Date of Report (Date of earliest event reported): January 21, 2025

GERMAN AMERICAN BANCORP, INC.
(Exact name of registrant as specified in its charter)

Indiana
(State or other jurisdiction of incorporation)

001-1587735-1547518
(Commission File Number)(IRS Employer Identification No.)
711 Main Street
Jasper,Indiana47546
(Address of Principal Executive Offices)(Zip Code)
            
Registrant’s telephone number, including area code: (812) 482-1314

Not Applicable
(Former name or former address, if changed since last report)

Check the appropriate box below if the Form 8-K filing is intended to simultaneously satisfy the filing obligation of the registrant under any of the following provisions:
[]     Written communications pursuant to Rule 425 under the Securities Act (17 CFR 230.425)
[]     Soliciting material pursuant to Rule 14a-12 under the Exchange Act (17 CFR 240.14a-12)
[]     Pre-commencement communications pursuant to Rule 14d-2(b) under the Exchange Act (17 CFR 240.14d-2(b))
[]     Pre-commencement communications pursuant to Rule 13e-4(c) under the Exchange Act (17 CFR 240.13e-4(c))
Indicate by check mark whether the registrant is an emerging growth company as defined in Rule 405 under the Securities Act (17 CFR 230.405) or Rule 12b-2 under the Exchange Act (17 CFR 240.12b-2).
Emerging growth company [ ]
If an emerging growth company, indicate by check mark if the registrant has elected not to use the extended transition period for complying with any new or revised financial accounting standards provided pursuant to Section 13(a) of the Exchange Act []
Securities registered pursuant to Section 12(b) of the Act:
Title of each classTrading Symbol(s)Name of each exchange
on which registered
Common Stock, no par valueGABCNasdaq Global Select Market



Item 8.01. Other Events.

On January 21, 2025, German American Bancorp, Inc. (the “Company”) received the required approval from the Indiana Department of Financial Institutions in connection with the Company’s pending merger with Heartland BancCorp (“Heartland”).
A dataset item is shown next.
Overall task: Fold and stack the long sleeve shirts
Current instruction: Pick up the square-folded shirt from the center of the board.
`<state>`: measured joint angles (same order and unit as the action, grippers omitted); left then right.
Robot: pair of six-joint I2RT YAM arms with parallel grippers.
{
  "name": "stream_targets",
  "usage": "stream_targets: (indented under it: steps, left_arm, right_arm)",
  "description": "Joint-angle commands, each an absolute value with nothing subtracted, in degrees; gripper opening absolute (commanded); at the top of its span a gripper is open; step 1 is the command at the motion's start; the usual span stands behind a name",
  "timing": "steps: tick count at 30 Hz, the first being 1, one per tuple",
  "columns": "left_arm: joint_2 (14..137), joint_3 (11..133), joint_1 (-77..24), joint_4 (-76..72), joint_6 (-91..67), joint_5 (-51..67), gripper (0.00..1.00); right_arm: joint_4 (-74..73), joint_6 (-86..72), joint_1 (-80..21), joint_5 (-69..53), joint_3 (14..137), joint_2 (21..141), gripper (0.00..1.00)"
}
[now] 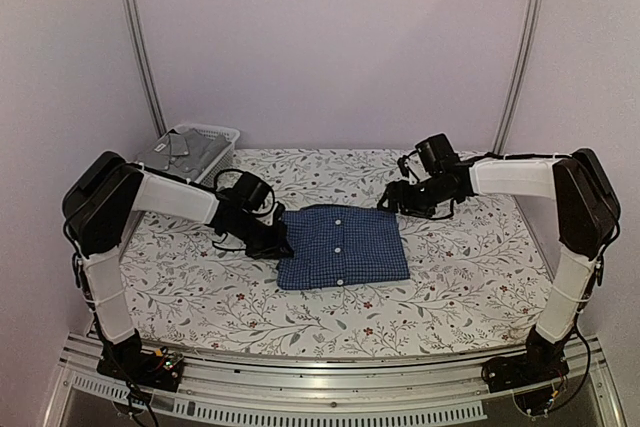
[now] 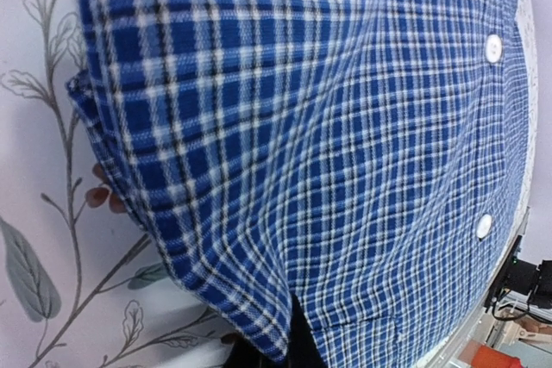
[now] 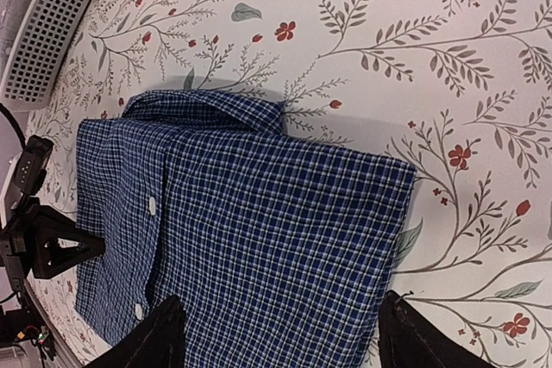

As previously reported, the Company and Heartland entered into an Agreement and Plan of Reorganization on July 29, 2024 (the “Merger Agreement”), pursuant to which Heartland agreed to merge with and into the Company (the “Merger”). The Merger Agreement also provides that Heartland’s wholly-owned banking subsidiary, Heartland Bank will be merged with and into the Company’s wholly-owned banking subsidiary, German American Bank, immediately following the Merger.

The Company has previously received (i) the approval of the Federal Deposit Insurance Corporation, and (ii) a waiver from the Federal Reserve Board of Governors as to its right to receive an application in connection with the Merger. As a result, all regulatory approvals relating to the Merger have been received.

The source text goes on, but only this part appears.